We are troubleshooting why gclid seems to be removed from the url in many cases and stumbled upon, what we think is, an issue with CS: the preservation of querystrings (parameters) when switching from non-www into www mode in a url with a trailing path such as example.com/some-category.html.

Is anyone else experiencing this behavior? If so, where is the file we need to fix? I looked over a few spots but didn’t see anything obvious besides the compile route in tygh/router.php.

Let’s say there is an ad that drops a user into the store category or something in non-www mode. The url contains the GA tracking string:

https://example.com/some-category.html?cglid=klj12h3jh12jk3hjkh123

What happens is that the url is rewritten to use www mode, and in the process truncates off all querystrings before GA is loaded, leaving this:

https://www.example.com/some-category.html

This means that adwords isn’t getting datas it needs. This doesn’t happen when there is no trailing path.

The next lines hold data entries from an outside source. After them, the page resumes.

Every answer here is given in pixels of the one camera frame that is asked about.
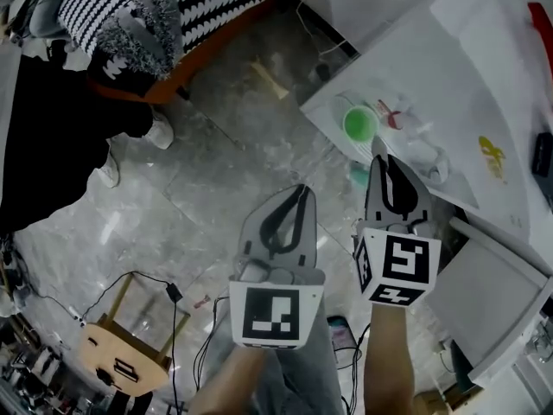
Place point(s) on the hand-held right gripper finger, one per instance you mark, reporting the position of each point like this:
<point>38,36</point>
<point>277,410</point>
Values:
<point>417,197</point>
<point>376,184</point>

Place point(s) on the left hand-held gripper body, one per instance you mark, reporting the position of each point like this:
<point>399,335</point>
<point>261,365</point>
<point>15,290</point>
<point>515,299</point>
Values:
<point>272,314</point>

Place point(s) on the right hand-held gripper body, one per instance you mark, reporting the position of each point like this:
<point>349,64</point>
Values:
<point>406,257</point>

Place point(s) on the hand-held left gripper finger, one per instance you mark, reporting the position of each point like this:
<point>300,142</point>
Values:
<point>255,231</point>
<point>310,231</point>

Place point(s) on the green cup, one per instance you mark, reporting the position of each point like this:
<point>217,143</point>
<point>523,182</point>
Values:
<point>359,123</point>

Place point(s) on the white item with red ribbon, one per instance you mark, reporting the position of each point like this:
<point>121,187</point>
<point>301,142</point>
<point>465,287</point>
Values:
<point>395,113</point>

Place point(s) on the person's left forearm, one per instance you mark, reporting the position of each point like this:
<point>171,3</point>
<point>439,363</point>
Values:
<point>233,383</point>

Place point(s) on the person's right forearm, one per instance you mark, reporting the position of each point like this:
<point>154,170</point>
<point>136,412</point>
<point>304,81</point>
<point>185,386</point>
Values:
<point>389,357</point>

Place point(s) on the teal plastic container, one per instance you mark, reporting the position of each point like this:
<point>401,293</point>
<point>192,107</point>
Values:
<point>358,179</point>

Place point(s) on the person's jeans leg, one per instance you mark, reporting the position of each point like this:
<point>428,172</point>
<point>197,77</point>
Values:
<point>307,374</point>

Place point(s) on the white cabinet drawer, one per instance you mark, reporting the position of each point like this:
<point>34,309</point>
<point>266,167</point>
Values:
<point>488,296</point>

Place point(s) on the black power adapter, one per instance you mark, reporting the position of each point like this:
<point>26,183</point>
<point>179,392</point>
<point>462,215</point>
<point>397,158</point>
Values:
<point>173,293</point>

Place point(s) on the black electronic device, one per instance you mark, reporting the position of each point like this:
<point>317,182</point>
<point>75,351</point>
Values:
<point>542,156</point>

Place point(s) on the wooden stick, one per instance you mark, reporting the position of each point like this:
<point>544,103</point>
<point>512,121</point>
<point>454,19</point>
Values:
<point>270,79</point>

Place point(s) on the wooden stool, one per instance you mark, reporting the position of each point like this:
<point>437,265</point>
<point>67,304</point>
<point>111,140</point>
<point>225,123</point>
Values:
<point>125,357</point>

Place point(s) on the red object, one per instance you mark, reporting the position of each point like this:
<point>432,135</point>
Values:
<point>542,24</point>

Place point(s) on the black and white patterned blanket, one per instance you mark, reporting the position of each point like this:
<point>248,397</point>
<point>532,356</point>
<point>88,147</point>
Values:
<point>129,20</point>

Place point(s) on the orange sofa frame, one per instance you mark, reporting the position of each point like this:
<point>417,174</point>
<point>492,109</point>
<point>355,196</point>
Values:
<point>207,50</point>

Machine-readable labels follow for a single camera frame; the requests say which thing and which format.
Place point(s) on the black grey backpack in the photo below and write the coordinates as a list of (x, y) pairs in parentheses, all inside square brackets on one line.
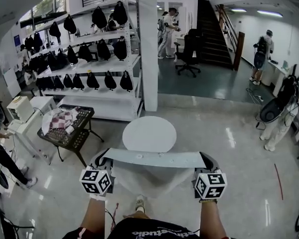
[(276, 106), (261, 53)]

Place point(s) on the teal box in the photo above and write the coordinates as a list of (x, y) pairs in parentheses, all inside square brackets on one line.
[(285, 64)]

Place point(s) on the white box appliance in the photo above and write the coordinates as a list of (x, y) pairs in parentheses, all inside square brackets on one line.
[(21, 109)]

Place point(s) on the row of black bags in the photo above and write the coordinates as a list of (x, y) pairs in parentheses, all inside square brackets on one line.
[(125, 81)]

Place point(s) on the person's black shirt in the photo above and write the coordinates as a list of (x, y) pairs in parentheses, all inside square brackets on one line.
[(149, 230)]

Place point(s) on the round white table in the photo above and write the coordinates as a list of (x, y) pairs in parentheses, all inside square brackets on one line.
[(149, 133)]

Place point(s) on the white cabinet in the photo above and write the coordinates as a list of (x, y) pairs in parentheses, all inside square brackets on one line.
[(43, 103)]

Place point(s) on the white square pillar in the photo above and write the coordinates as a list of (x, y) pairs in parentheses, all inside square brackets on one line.
[(148, 58)]

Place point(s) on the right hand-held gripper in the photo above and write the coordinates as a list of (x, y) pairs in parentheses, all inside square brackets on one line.
[(210, 185)]

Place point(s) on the white rounded counter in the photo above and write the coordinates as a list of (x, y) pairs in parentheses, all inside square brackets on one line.
[(276, 76)]

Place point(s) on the person's right forearm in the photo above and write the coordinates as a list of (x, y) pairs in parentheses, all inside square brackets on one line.
[(211, 220)]

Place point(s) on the white tube light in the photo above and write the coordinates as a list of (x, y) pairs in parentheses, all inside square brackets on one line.
[(238, 10), (269, 13)]

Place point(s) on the red checkered cloth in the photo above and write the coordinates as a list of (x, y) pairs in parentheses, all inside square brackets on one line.
[(59, 119)]

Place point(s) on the person's leg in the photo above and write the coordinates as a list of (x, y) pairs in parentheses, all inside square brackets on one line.
[(137, 215)]

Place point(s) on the black high-back office chair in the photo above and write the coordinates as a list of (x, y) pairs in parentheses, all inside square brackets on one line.
[(189, 48)]

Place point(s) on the white power strip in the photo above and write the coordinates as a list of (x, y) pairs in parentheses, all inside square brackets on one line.
[(259, 98)]

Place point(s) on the black lattice side table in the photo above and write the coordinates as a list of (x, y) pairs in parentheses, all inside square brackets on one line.
[(74, 138)]

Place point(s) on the person's left forearm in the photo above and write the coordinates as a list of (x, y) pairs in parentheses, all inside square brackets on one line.
[(94, 215)]

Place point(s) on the white sneaker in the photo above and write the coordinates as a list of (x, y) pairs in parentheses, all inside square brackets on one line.
[(140, 203)]

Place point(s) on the pale grey cloth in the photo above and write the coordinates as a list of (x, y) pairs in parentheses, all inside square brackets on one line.
[(149, 158)]

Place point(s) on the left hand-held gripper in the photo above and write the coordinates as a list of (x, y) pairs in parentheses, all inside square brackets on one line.
[(96, 182)]

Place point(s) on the dark wooden staircase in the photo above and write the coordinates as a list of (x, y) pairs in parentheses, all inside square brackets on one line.
[(211, 38)]

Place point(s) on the white metal shelf rack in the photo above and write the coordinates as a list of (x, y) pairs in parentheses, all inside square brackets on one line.
[(102, 101)]

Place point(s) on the white wristband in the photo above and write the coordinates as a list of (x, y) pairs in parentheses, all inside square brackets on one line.
[(98, 197)]

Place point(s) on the small white packet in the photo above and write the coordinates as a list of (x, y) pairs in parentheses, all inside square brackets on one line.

There is no vhost/htaccess rewrite going on that i can tell and it works fine in our other platforms. This behavior is consistent on cs-cart.com as well, which uses cs-cart to power the site, hence the reason we believe its a cart logic issue somewhere. Try it out:

How to create a B2B website? Get a personal demo.

Any thoughts are appreciated. Thanks

Be consistent in your use of your URL. www.example.com and example.com are two different sites (though they may share the same IP address). If you've set your config.local.php to use www.example.com and you have your environment setup to put example.com and www.example.com to use the same document root (usually hosting does this based on IP), then cs-cart will redirect to www.example.com because it is NOT the URL for the cart and to ensure its own security, it will only act on references to the site listed in config.local.php.

You can either do the redirection yourself in your .htaccess file or the best approach is to always use one or the other references for all external references to your site.

Yeha I get consistency…the issue is the redirect method truncating querystring during the canonicalization, and the fact that there may be some rogue non-www request.

Also, external resources can be humans too. Although unlikely they will use a querystring, they may use copy and paste without the “https://www.”or use a historical url. Like, say you change your site mode from non-www to www by default. All those people with saved bookmarks that use querystrings in cats, or previous quotes, emails, product pre-selected, etc are lost (truncated).

We solved it in the meantime at htaccess, however it’s something in the app doing this, was just curious where.

the issue is the redirect method truncating querystring during the canonicalization, and the fact that there may be some rogue non-www request.

Think of this from a security perspective. Someone has accessed the site by a URL that shouldn't exist. Do you really think it's safe to simply pass the QUERY_STRING?

Personally I see this as the exception rather than the rule. I.e. a gclid being stripped would not come from a human and if it's a store bookmark, might actually be best of it isn't passed so you don't get charged for the click.

Lol, a security perspective? Yes i think it’s safe to pass a querystring. It’s no different than passing it on end url. There is no Zero Day for header set location. And we have a WAF. With that in mind, I do believe you are grasping at straws here and trying to un-bug a bug for no apparent reason.

Anyways, the question is, where is the lib/router creating this issue?

You can look in either config.php or in app/functions/fn.init.php for where the fn_redirect() is done based on a mismatch between how you've defined your site and what's being passed via http.

I simply don't think it's a bug and believe cs-cart's use is the correct and most secure method for dealing with an incorrect reference to the HTTP_HOST that is defined for the site.